10:00 - New Home Sales (December): Expecting 589,000, November 592,000 SAAR. For November, this item printed at its second best number of the year. Actually, that was also the second best month since early 2008. We do not expect to see much of a drop-off for December, which could be another sign of growing confidence given that interest rates surged for the month. Of all of today's macro-economic data-points, this one has the highest probability to impact the marketplace. That's because this is a jobs creator, and on top of that, this item is an economic multiplier, as it implies a long list of ancillary expenditures for the purchaser.

10:00 - Leading Indicators (December): Expecting 0.4%, November 0.0% m/m. In theory, this should be an important item for traders. As it turns out, though, nobody on Wall Street trades off of this thing, so you do not have to focus upon it. This is an index of 10 sub-components that the market place has already reacted to, and priced in. A nice way for economists to generalize trend, but that's about it.

10:30 - Natural Gas Inventories (Weekly): Expecting -125 billion, Last Week -243 billion cubic feet. This should be the tenth consecutive weekly contraction in U.S. Natural Gas supplies. Nat Gas has been in recovery mode this week, and this number should directly impact that chart.

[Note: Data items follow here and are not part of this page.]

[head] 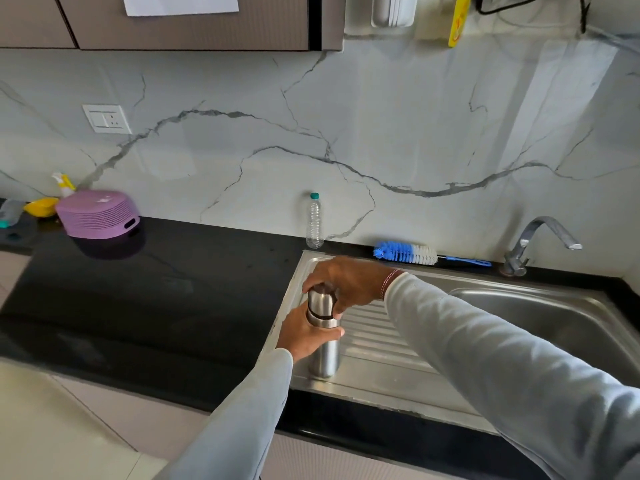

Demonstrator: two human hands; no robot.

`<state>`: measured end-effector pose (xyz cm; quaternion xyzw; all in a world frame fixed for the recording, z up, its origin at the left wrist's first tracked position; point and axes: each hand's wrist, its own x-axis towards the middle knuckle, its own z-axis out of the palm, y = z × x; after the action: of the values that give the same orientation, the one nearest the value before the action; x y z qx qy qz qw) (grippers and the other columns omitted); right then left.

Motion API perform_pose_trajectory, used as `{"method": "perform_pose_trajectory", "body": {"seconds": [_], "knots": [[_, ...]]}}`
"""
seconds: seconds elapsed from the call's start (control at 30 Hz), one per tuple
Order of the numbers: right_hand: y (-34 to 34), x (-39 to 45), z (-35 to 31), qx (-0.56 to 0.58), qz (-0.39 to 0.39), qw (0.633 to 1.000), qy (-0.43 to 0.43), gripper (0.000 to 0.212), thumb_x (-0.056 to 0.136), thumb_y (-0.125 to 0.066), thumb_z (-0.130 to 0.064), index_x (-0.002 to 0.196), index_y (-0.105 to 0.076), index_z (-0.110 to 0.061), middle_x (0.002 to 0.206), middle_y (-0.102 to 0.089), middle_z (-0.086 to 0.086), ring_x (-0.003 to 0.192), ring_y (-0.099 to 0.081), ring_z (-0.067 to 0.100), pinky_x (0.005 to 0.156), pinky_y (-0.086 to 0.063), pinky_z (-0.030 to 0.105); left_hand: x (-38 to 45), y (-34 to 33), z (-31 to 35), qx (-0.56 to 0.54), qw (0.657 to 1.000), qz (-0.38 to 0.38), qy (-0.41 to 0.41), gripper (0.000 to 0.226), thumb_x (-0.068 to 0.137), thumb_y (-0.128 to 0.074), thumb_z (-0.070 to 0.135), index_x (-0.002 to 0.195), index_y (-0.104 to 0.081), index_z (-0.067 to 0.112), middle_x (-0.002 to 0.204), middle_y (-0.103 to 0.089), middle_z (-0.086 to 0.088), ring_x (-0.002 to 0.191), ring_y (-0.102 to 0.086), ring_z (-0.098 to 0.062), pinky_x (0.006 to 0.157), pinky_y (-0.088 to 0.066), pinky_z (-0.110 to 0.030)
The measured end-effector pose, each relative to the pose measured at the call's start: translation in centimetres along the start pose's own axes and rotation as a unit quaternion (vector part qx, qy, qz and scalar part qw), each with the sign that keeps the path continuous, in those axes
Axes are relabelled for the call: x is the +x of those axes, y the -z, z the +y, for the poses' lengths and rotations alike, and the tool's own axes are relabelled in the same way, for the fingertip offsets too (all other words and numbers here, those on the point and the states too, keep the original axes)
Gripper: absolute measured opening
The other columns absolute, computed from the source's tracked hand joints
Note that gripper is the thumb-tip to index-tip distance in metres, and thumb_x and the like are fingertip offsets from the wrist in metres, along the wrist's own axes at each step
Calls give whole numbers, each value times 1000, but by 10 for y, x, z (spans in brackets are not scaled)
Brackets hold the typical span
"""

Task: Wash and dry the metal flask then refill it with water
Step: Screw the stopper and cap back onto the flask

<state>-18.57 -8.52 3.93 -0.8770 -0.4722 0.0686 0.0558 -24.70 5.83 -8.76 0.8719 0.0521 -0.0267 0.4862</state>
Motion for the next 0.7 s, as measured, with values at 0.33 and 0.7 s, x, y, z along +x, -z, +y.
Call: {"method": "perform_pose_trajectory", "body": {"seconds": [0.33, 0.7], "knots": [[-10, 10, -10, -99, 29, 994, -43, 50, 69, -84, -50, 104, -67, -18, 93, -68, -1, 80, -55, 17, 68, -53, 32, 0, -1, 0, 17, 1000, 6, -4, 40, 64, -88, 49, 94, -67, 33, 87, -74, 15, 86, -69, -7, 89, -59, -36], [9, 2, -12, -71, -61, 979, -180, 74, 83, -49, -82, 109, -68, -16, 95, -73, 6, 85, -67, 23, 85, -54, 36, 0, -1, -1, 10, 1000, 7, -4, 44, 61, -89, 48, 97, -64, 43, 95, -74, 19, 94, -70, -6, 93, -57, -35]]}}
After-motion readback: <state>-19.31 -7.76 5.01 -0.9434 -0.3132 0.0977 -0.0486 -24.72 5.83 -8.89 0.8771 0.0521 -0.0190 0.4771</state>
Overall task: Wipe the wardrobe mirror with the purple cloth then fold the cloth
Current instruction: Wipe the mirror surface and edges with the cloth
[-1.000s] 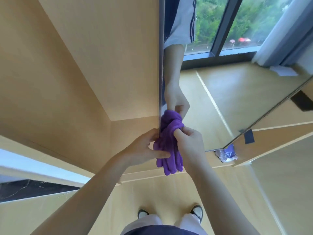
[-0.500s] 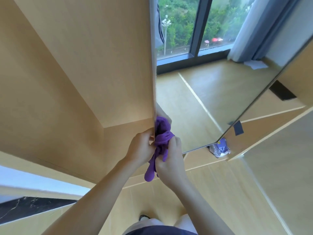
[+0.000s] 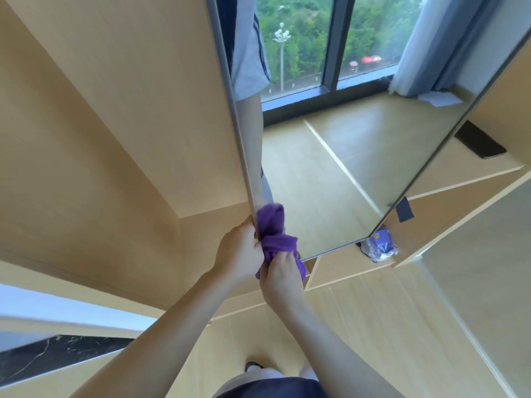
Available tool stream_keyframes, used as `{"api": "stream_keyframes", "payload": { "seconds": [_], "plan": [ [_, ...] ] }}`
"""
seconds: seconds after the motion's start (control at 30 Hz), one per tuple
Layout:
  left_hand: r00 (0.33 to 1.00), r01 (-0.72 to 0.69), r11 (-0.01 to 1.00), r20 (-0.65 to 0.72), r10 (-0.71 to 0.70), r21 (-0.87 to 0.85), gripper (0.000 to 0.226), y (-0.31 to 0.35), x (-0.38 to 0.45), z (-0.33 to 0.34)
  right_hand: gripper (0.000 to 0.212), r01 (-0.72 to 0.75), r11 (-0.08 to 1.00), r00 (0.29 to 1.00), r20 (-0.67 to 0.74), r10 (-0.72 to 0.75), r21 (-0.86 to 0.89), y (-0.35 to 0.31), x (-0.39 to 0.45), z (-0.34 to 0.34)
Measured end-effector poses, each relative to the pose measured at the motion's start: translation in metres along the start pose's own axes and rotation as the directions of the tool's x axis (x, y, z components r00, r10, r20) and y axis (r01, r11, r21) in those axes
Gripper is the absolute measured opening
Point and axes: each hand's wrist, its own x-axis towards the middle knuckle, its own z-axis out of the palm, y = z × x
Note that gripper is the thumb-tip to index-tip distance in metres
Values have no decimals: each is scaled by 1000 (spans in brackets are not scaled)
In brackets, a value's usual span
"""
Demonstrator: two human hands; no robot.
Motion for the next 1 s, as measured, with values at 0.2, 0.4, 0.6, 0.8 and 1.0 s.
{"api": "stream_keyframes", "payload": {
  "seconds": [0.2, 0.4, 0.6, 0.8, 1.0],
  "plan": [
    [990, 106, 990, 98, -97, -92, 23, -2, 1, -6, 4, -169, 986, 971, 172, 165, 8, -3, 0, 2],
    [990, 137, 966, 74, -124, -219, 37, -8, 4, -3, 19, -119, 912, 990, -27, 141, 394, -19, 14, -29],
    [984, 177, 944, 67, -165, -278, 52, -9, 10, 1, 37, -384, 828, 920, 252, 302, 408, -12, 33, -26],
    [983, 186, 928, 60, -176, -323, 45, -7, -1, 7, 24, -650, 688, 723, 540, 430, 324, -6, 40, -19],
    [962, 235, 879, -28, -271, -414, 17, -3, 2, 14, 22, -577, 648, 804, 487, 343, 497, -29, 37, -35]
  ]
}}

11:00 - Kansas City Fed Manufacturing Index (January): December 11. Kansas City attempts to go for their fifth consecutive month spent in headline expansion today. If KC can do so, they will join New York, Philadelphia, and Richmond, who have all already shown such expansion this month. Dallas goes to the tape on Monday to round out the manufacturing surveys of the regional Fed districts for the month.

Sarge's Trading Levels

These are my levels to watch today for where I think that the S&P 500, and the Russell 2000 might either pause or turn.

SPX: 2324, 2313, 2305, 2294, 2282, 2272
RUT: 1394, 1388, 1383, 1377, 1370, 1365

Thursday's Earnings Highlights

Before the Open: (BHI) (-$0.13), (BX) ($0.66), (BMY) ($0.66), (CAT) ($0.67), (CELG) ($1.59), (DLX) ($1.35), (DOW) ($0.88), (F) ($0.32), (HP) (-$0.37), (NOC) ($2.49), (POT) ($0.09), (RTN) ($1.86), (SHW) ($2.21), (LUV) ($0.69), (SWK) ($1.68), (WHR) ($4.40)

After the Close: (GOOG)  , (GOOGL) ($9.61), (ETFC) ($0.42), (FLEX) ($0.33), (INTC) ($0.75), (MSFT) ($0.79), (PYPL) ($0.42), (SBUX) ($0.52), (UIS) ($0.70), (VVV) ($0.30), (VMW) ($1.40)

At the time of publication, Stephen Guilfoyle was long INTC, BAC, C, JPM, although positions may change at any time.